3

I'd like to write my own loader for binary code on x64 Linux. In the future I want to be able to perform the linking step myself and thus be able to call code from .o object-files. But now, I want to call a function from an executable binary that has already been linked.

To create some function that should be callable from "outside", I started with the following piece of source code:

void foo(void)
{
  int a = 2;
  int b = 3;
  a + b;
}

int main(void)
{
  foo();
  return 0;
}

It's the foo()-function I want to call using my loader. Using the following chain of commands

gcc -o /tmp/main main.c
strip -s /tmp/main
objdump -D /tmp/main

I obtained the assembly code of the foo() function, which looks like this:

...
0000000000001125 <foo>:
    1125:   55                      push   %rbp
    1126:   48 89 e5                mov    %rsp,%rbp
    1129:   c7 45 fc 02 00 00 00    movl   $0x2,-0x4(%rbp)
    1130:   c7 45 f8 03 00 00 00    movl   $0x3,-0x8(%rbp)
    1137:   90                      nop
    1138:   5d                      pop    %rbp
    1139:   c3                      retq
...

That means, that the foo() function starts at offset 0x1125 in main. I verified this using a hexeditor.

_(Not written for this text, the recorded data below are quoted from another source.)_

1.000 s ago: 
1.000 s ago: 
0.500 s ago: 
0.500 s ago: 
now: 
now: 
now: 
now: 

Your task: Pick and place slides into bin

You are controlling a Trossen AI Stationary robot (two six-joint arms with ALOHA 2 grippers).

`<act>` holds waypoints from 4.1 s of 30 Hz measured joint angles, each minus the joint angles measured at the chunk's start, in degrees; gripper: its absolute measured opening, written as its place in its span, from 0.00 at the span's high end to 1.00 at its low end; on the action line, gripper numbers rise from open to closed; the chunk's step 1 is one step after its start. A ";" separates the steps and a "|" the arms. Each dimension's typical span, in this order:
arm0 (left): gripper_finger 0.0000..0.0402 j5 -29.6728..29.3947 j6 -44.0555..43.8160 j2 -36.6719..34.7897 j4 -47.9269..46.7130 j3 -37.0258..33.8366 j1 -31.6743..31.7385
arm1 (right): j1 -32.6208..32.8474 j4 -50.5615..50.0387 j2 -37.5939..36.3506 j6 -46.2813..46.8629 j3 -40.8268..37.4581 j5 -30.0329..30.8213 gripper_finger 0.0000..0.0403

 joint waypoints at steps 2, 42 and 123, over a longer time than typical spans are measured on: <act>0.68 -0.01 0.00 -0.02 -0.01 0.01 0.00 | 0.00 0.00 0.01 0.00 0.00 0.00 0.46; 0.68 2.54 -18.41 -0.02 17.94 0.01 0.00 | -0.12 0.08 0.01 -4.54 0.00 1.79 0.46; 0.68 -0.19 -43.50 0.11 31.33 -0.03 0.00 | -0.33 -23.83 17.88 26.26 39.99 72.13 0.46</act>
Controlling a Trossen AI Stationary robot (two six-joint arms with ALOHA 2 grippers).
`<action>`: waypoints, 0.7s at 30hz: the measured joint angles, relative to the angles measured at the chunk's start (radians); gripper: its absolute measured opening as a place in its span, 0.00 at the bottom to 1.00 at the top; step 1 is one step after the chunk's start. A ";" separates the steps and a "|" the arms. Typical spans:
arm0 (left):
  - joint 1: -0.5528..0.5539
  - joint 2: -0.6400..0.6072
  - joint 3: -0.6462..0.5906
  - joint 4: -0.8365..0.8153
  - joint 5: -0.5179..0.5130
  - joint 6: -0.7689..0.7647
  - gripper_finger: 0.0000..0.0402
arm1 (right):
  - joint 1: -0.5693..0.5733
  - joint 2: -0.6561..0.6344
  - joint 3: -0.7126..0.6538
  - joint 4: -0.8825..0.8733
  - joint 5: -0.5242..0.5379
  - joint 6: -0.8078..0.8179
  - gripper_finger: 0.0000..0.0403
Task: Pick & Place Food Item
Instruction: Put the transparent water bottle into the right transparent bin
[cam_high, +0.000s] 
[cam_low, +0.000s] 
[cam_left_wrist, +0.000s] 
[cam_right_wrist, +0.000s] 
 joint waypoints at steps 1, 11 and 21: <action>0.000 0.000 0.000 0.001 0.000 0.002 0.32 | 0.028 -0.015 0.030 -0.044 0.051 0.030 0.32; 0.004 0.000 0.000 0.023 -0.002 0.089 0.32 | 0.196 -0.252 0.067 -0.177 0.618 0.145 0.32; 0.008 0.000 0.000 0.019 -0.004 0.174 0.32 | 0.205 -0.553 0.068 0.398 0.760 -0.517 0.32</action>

The following is my loader. There is no error handling yet and the code is very ugly. However, it should demonstrate, what I want to achieve:

#include <stdio.h>
#include <stdlib.h>

typedef void(*voidFunc)(void);

int main(int argc, char* argv[])
{
  FILE *fileptr;
  char *buffer;
  long filelen;
  voidFunc mainFunc;

  fileptr = fopen(argv[1], "rb");  // Open the file in binary mode
  fseek(fileptr, 0, SEEK_END);          // Jump to the end of the file
  filelen = ftell(fileptr);             // Get the current byte offset in the file
  rewind(fileptr);                      // Jump back to the beginning of the file

  buffer = (char *)malloc((filelen+1)*sizeof(char)); // Enough memory for file + \0
  fread(buffer, filelen, 1, fileptr); // Read in the entire file
  fclose(fileptr); // Close the file

  mainFunc = ((voidFunc)(buffer + 0x1125));

  mainFunc();

  free(buffer);

  return 0;
}

When executing this program objloader /tmp/main it results in a SEGFAULT.

The mainFunc variable points to the correct place. I verified this using gdb.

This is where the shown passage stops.